What is being asked | Should a picture appear anywhere in the data, omit it and copy everything else exactly.

★ ★ ★ ★ ★ ★ ★

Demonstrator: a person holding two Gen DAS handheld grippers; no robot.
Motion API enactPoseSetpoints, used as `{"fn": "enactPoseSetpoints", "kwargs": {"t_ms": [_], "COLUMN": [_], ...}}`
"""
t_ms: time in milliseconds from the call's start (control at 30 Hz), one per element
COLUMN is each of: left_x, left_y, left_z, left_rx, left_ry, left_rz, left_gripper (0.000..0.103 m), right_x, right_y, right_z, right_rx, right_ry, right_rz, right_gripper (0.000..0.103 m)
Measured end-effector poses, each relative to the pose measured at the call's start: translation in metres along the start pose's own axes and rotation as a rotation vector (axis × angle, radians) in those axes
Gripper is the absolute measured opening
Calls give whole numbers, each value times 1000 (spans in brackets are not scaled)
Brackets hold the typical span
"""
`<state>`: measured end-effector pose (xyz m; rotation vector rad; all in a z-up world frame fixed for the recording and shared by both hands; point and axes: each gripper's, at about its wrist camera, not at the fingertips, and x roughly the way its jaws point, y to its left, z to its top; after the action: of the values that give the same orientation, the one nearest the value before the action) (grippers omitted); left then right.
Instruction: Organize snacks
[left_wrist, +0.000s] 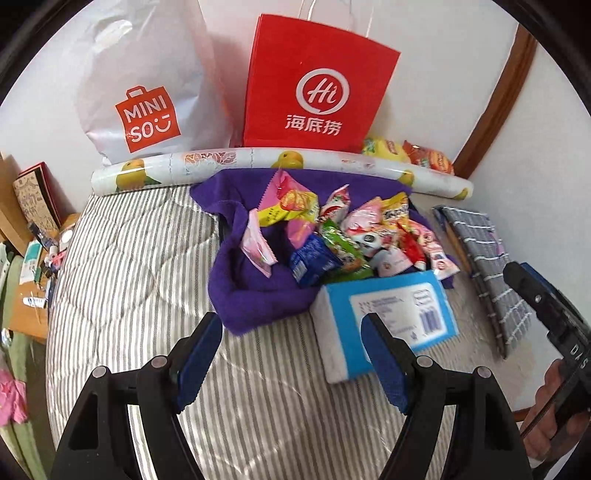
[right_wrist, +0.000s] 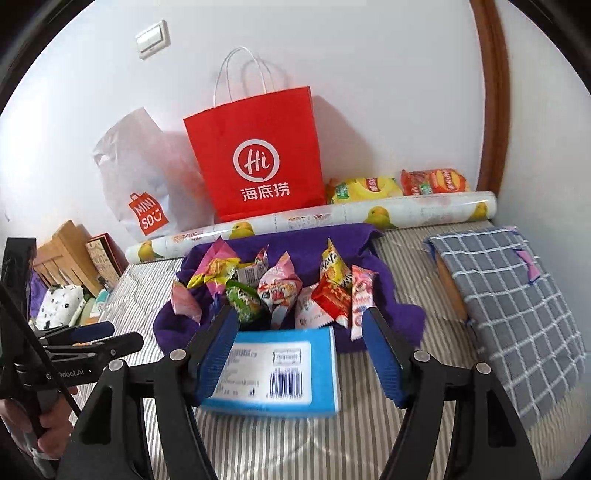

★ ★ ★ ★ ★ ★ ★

Solved exercise |
Demonstrator: a person holding two Gen DAS handheld grippers; no robot.
Motion API enactPoseSetpoints, used as `{"fn": "enactPoseSetpoints", "kwargs": {"t_ms": [_], "COLUMN": [_], ...}}`
"""
t_ms: time in milliseconds from the call's start (control at 30 Hz), one per element
COLUMN is each of: left_x, left_y, left_z, left_rx, left_ry, left_rz, left_gripper (0.000..0.103 m), right_x, right_y, right_z, right_rx, right_ry, right_rz, right_gripper (0.000..0.103 m)
Measured end-effector poses, each relative to the pose measured at the call's start: translation in metres along the start pose's own axes and rotation as a rotation vector (axis × angle, radians) in those axes
Gripper is the absolute measured opening
Calls give whole numbers, each value times 1000 (spans in brackets are not scaled)
Brackets hold the typical span
"""
`<state>`: measured end-effector pose (xyz m; rotation vector rad; all in a z-up world frame fixed for the recording and shared by both hands; point and axes: each gripper's, at about its wrist camera, not at the fingertips, and x roughly the way its jaws point, y to its left, z to its top; after the action: of the values that give the same orientation, the one nearest the value before the action) (grippers omitted); left then right.
Instruction: Organize snacks
[left_wrist, +0.000s] 
[right_wrist, +0.000s] 

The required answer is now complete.